- What to do: Using the data that follows, return exactly the lines from the one that contains "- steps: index" through the one that contains "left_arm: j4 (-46", ends included.

- Available records:
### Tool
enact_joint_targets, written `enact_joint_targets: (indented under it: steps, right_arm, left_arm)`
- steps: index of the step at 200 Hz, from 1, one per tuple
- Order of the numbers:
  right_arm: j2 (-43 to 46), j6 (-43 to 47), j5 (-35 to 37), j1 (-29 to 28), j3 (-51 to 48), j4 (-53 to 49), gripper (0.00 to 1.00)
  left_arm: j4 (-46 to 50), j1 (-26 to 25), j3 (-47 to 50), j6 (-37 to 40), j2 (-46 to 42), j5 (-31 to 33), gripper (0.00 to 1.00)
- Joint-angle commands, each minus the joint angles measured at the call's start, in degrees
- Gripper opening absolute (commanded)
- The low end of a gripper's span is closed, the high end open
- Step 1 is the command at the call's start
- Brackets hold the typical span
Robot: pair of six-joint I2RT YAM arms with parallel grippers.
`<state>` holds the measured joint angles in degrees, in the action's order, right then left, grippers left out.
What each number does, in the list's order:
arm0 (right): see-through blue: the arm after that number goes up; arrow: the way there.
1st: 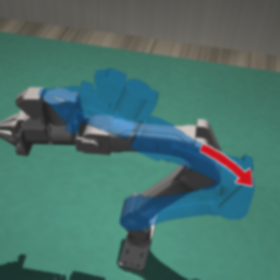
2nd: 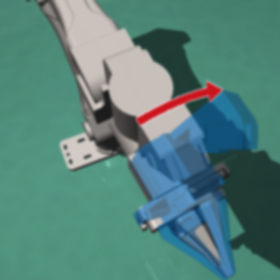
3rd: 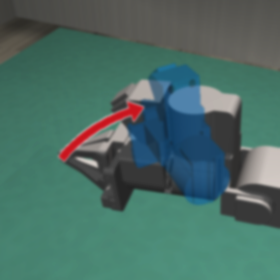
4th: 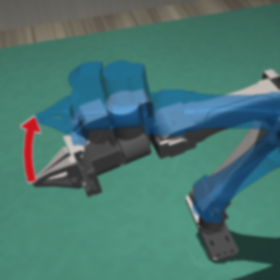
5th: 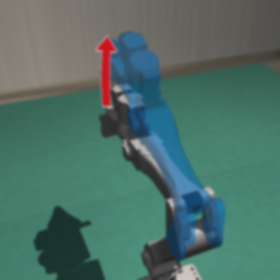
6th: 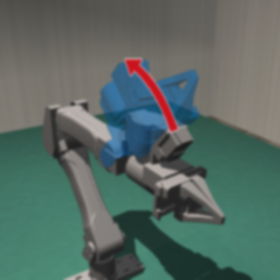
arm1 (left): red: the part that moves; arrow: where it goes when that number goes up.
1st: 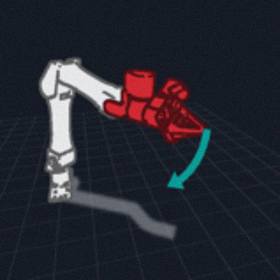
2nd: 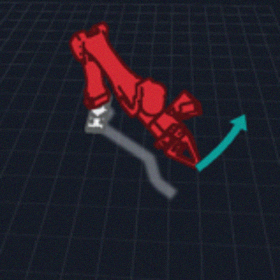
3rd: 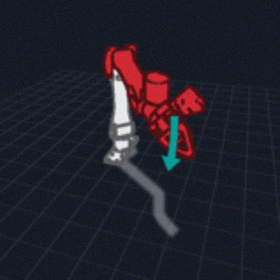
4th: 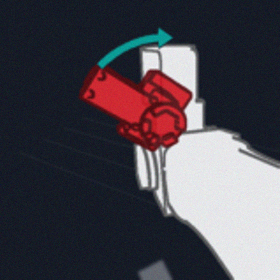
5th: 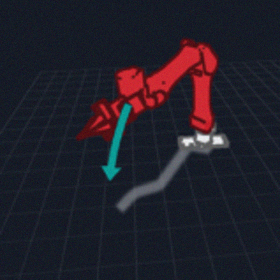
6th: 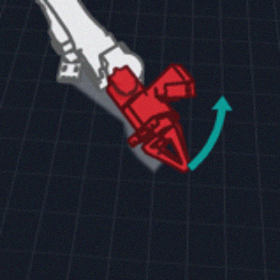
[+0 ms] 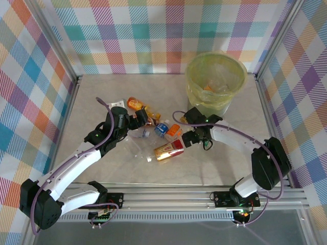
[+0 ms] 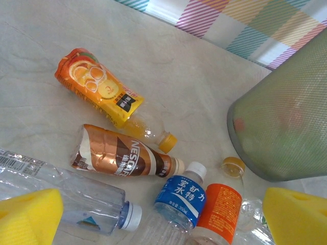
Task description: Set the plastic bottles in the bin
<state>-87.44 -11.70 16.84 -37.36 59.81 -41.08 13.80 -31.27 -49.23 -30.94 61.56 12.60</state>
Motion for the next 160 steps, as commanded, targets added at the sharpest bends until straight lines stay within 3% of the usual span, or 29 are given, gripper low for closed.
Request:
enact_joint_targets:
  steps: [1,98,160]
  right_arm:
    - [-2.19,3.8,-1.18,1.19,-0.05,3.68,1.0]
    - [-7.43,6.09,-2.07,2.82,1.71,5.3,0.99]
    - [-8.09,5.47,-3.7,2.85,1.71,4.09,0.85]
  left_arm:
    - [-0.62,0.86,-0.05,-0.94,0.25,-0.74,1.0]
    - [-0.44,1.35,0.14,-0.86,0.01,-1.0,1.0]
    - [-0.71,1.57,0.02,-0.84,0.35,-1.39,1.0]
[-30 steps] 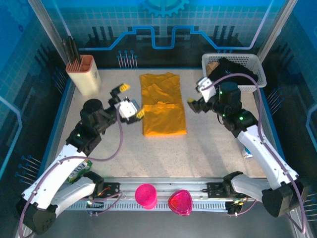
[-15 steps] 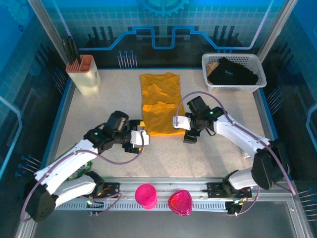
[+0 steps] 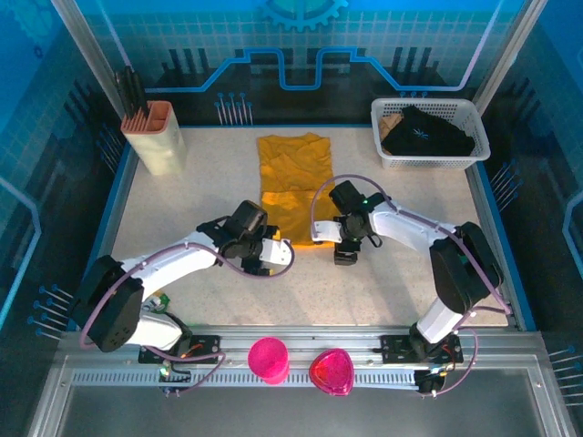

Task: Fold and stack the t-shirts

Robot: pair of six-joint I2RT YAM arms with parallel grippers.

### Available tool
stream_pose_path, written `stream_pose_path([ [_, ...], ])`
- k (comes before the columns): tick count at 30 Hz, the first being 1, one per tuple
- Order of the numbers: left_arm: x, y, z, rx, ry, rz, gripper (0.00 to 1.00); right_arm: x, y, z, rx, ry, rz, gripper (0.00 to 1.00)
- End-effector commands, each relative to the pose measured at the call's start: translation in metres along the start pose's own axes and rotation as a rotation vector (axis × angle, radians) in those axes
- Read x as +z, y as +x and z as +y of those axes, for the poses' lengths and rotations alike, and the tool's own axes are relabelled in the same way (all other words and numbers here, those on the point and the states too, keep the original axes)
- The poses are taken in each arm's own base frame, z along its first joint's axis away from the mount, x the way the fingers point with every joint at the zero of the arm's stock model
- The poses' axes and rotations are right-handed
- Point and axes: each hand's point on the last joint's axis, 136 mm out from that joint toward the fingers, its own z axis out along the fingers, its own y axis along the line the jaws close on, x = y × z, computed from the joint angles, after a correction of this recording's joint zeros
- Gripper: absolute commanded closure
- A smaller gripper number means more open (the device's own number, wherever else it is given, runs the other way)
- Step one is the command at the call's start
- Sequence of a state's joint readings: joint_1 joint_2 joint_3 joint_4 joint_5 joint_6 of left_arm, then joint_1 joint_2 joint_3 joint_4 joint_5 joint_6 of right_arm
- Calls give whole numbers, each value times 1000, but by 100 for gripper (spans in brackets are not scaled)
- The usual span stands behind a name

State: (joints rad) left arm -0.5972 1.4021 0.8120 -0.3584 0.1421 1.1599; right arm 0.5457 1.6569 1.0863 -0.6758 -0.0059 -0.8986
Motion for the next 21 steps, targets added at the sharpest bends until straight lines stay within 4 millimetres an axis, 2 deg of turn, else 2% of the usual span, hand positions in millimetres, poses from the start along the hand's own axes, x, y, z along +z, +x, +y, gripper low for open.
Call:
stream_pose_path([
  [1, 3, -4, 20, 26, -40, -13, 14, 4, -12, -10, -35, 9, -8, 23],
  [11, 26, 17, 37, 1, -30, 48, 22, 33, -8, -20, -45, -36, 46, 30],
  [16, 42, 28, 45, -21, -28, 91, 33, 49, -3, -24, -39, -53, 80, 38],
  [17, 45, 28, 47, -26, -32, 92, 37, 52, -2, -25, -36, -57, 84, 40],
  [18, 48, 29, 49, -36, -41, 90, 44, 54, -1, -25, -36, -59, 88, 42],
  [19, 52, 29, 51, -46, -48, 87, 56, 57, 0, -26, -33, -59, 92, 43],
  [21, 57, 29, 55, -58, -69, 83, 72, 61, 1, -28, -27, -56, 95, 48],
])
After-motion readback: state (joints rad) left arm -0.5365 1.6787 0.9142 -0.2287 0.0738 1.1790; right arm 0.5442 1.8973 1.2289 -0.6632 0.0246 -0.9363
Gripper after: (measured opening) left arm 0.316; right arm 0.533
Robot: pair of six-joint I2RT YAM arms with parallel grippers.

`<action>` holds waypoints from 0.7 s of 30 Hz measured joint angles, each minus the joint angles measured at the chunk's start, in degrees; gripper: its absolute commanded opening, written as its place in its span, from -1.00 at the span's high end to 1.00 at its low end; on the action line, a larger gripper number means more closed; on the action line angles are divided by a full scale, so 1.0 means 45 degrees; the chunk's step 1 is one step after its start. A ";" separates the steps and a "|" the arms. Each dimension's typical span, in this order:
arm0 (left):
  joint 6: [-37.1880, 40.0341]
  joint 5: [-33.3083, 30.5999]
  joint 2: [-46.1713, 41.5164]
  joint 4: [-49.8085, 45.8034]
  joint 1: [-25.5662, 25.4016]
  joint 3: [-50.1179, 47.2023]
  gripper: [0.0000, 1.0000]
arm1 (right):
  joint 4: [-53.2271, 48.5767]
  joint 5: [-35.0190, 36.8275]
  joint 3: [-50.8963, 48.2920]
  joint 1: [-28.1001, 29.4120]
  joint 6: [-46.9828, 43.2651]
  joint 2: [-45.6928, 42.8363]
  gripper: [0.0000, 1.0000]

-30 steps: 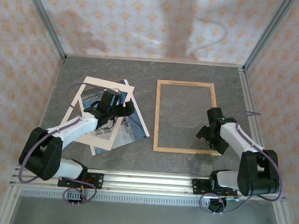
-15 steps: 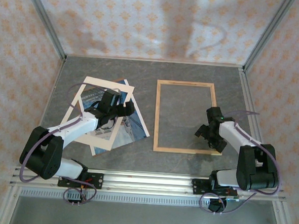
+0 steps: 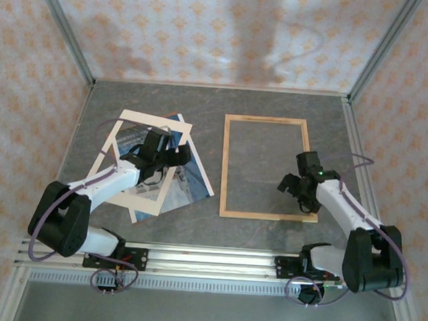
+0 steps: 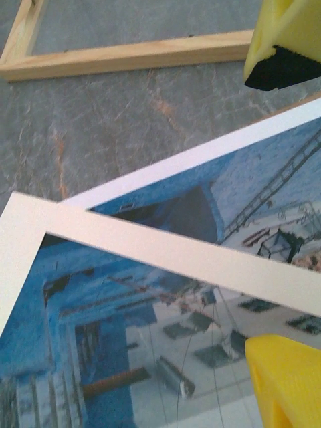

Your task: Put the photo into the frame

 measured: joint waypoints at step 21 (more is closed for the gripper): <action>-0.1069 -0.0063 0.2973 -0.0593 0.5945 0.1171 -0.85 | 0.5149 -0.1535 1.1798 0.6994 0.0311 1.2381 -0.77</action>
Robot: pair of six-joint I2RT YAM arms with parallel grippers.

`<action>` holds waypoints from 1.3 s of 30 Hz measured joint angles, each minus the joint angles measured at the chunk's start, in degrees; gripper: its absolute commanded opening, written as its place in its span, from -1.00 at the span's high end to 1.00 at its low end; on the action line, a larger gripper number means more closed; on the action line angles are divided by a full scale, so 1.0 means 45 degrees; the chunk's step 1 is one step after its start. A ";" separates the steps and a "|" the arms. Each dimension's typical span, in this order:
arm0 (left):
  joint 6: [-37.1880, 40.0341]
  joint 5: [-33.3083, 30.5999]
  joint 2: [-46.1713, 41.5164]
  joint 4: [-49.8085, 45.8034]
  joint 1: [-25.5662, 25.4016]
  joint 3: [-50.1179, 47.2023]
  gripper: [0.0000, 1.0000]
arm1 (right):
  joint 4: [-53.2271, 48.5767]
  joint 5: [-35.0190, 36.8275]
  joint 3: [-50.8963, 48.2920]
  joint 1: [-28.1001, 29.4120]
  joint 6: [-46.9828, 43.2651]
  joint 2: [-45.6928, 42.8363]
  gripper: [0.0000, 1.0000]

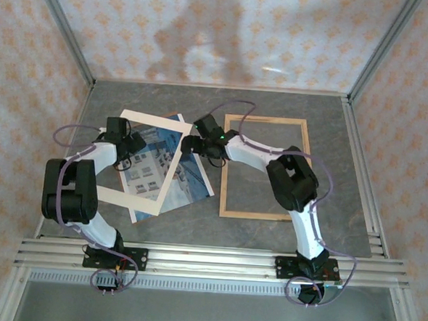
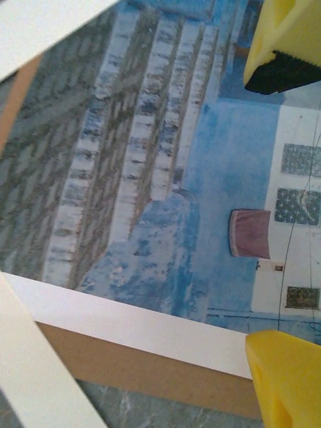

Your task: Put the photo into the frame

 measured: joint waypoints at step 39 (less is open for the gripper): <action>0.0840 0.1064 0.5493 -0.1098 0.1928 0.6513 -0.87 | -0.0685 -0.0296 0.8573 -0.0928 0.3973 0.5989 -0.21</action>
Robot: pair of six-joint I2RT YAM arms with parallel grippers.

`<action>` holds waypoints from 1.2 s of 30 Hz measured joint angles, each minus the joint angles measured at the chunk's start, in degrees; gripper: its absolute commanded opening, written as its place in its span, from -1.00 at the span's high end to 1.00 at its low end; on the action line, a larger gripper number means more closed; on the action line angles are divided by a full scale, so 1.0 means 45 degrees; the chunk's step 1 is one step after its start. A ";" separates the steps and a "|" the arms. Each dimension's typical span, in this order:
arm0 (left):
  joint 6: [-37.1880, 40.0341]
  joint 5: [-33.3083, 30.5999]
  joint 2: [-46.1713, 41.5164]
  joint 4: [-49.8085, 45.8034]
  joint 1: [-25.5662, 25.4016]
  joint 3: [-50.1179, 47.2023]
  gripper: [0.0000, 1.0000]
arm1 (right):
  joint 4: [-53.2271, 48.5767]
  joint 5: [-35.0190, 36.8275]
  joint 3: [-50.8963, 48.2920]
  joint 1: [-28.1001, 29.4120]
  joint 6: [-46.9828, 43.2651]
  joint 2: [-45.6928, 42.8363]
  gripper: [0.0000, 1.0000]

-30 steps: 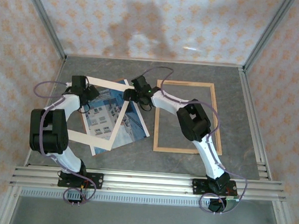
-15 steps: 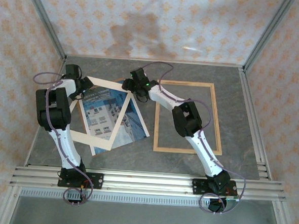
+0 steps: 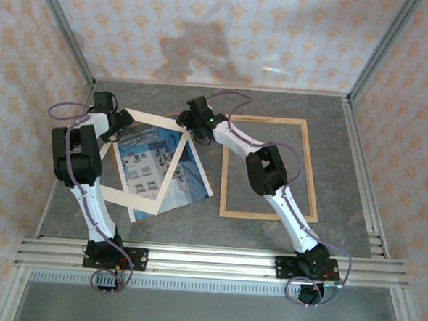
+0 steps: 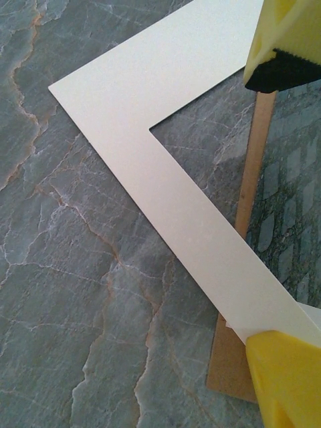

- Result of this exercise:
- steps: index of the step at 200 Hz, from 1, one per tuple
- Order of the numbers:
  right_arm: j2 (-43 to 46), j6 (-43 to 47), j5 (-35 to 37), j1 (-29 to 28), j3 (-51 to 48), j4 (-53 to 49), gripper (0.00 to 1.00)
  left_arm: j4 (-46 to 50), j1 (-26 to 25), j3 (-47 to 50), j6 (-37 to 40), j2 (-46 to 42), j5 (-31 to 33), gripper (0.00 to 1.00)

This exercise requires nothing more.